Baisse de 5 à 6 % des ventes de carburant en France depuis le début de la guerre au Moyen-Orient

La guerre au Moyen-Orient a des répercussions significatives sur la consommation de carburant en France. Selon Philippe Casbas, président de l’Union française des industries pétrolières (Ufip), les ventes de carburant ont chuté de 5 à 6 % depuis le début du conflit. Cette baisse est attribuée à des prix à la pompe qui restent très élevés, ce qui a incité de nombreux consommateurs à réduire leur consommation.

EN BREF

  • Les ventes de carburant en France ont diminué de 5 à 6 % depuis le début de la guerre au Moyen-Orient.
  • Les prix élevés à la pompe incitent les consommateurs à réduire leur consommation.
  • Des mouvements sociaux pourraient émerger face à la hausse du coût de la vie.

Philippe Casbas a précisé sur RMC que la consommation de carburant devrait se situer autour de 5,5 à 5,6 % de moins par rapport à l’année précédente. Il a souligné que cette situation, bien qu’elle soit en ligne avec les objectifs de transition écologique, est subie par les consommateurs. « C’est simplement l’effet du marché », a-t-il déclaré.

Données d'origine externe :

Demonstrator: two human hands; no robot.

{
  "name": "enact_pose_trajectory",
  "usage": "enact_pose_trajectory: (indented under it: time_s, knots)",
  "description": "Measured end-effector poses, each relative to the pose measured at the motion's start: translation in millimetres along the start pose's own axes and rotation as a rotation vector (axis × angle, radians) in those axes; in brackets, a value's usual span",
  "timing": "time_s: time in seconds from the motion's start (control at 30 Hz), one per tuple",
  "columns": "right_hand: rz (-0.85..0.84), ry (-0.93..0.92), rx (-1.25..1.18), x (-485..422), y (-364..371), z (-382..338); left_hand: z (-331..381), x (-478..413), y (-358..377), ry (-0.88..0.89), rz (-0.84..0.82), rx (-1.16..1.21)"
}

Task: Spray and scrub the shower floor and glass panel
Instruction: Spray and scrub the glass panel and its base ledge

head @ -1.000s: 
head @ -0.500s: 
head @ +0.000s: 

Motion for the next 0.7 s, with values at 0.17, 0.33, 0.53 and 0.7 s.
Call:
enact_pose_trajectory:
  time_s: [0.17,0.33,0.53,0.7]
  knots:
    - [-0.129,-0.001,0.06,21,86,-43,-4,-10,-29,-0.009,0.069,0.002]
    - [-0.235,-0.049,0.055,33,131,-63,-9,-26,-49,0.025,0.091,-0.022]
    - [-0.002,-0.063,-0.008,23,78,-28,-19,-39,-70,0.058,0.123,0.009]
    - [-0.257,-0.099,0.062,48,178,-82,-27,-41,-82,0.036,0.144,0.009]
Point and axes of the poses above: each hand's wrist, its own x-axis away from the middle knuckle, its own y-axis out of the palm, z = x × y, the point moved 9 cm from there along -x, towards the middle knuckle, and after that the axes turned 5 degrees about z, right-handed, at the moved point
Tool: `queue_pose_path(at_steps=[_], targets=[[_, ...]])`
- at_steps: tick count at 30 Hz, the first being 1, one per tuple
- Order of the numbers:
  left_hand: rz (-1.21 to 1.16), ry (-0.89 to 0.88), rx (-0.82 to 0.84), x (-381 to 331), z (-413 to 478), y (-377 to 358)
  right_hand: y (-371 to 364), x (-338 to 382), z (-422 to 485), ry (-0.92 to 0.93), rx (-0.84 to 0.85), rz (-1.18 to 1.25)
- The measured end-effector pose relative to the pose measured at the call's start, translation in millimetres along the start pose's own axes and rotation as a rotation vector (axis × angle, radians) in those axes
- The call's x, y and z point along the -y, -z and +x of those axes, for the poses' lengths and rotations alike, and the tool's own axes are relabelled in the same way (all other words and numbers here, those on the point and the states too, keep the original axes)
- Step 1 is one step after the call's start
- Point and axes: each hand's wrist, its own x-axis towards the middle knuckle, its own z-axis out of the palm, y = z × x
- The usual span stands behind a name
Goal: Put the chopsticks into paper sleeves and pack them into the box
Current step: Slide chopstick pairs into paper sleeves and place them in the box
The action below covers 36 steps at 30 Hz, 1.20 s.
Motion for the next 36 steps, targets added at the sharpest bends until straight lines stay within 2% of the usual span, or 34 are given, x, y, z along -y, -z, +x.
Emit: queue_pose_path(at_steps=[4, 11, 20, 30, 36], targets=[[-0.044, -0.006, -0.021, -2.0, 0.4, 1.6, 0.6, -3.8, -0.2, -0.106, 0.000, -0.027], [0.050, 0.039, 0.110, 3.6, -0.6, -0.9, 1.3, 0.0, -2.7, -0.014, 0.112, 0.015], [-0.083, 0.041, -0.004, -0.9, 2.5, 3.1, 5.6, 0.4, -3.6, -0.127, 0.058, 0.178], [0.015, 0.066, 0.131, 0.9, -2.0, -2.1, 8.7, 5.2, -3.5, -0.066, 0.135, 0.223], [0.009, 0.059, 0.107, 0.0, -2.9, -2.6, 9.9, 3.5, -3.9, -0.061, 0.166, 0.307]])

Du côté du ministère du Budget, les chiffres corroborent cette tendance avec une estimation de 5,5 % de baisse de la consommation globale depuis le début de la crise. Les données indiquent qu’après une légère hausse en début de mois, la consommation a chuté au cours des dix derniers jours, se rapprochant des niveaux enregistrés en août 2025.

La situation est d’autant plus préoccupante que les prix du carburant continuent d’augmenter, atteignant des niveaux records. Philippe Casbas a évoqué la possibilité que le prix du litre puisse atteindre trois euros si le conflit devait perdurer. « Dans les semaines qui viennent, c’est probablement irréaliste. Mais si le conflit devait s’éterniser, plus rien ne serait irréaliste », a-t-il déclaré.

Les conséquences de cette crise énergétique et la hausse du coût de la vie commencent à mobiliser l’opinion publique. Plusieurs appels à la mobilisation sont prévus le 17 octobre, évoquant un possible retour du mouvement des Gilets jaunes, déjà actif en 2018. Avant cette date, la question du pouvoir d’achat et des conditions de travail sera au cœur d’une mobilisation des syndicats le 29 septembre dans la fonction publique.

Cette situation interpelle de nombreux citoyens, qui se sentent de plus en plus concernés par la hausse des prix et ses répercussions sur leur quotidien. Le contexte actuel souligne la nécessité d’une réflexion sur les politiques énergétiques et la manière dont elles impactent la vie des Français.

En résumé, la guerre au Moyen-Orient a des effets visibles sur le marché du carburant en France, avec une baisse significative des ventes. Les prix élevés à la pompe et la crainte d’une aggravation de la situation économique incitent à réfléchir sur l’avenir énergétique du pays et sur les réponses sociopolitiques à apporter face à cette crise.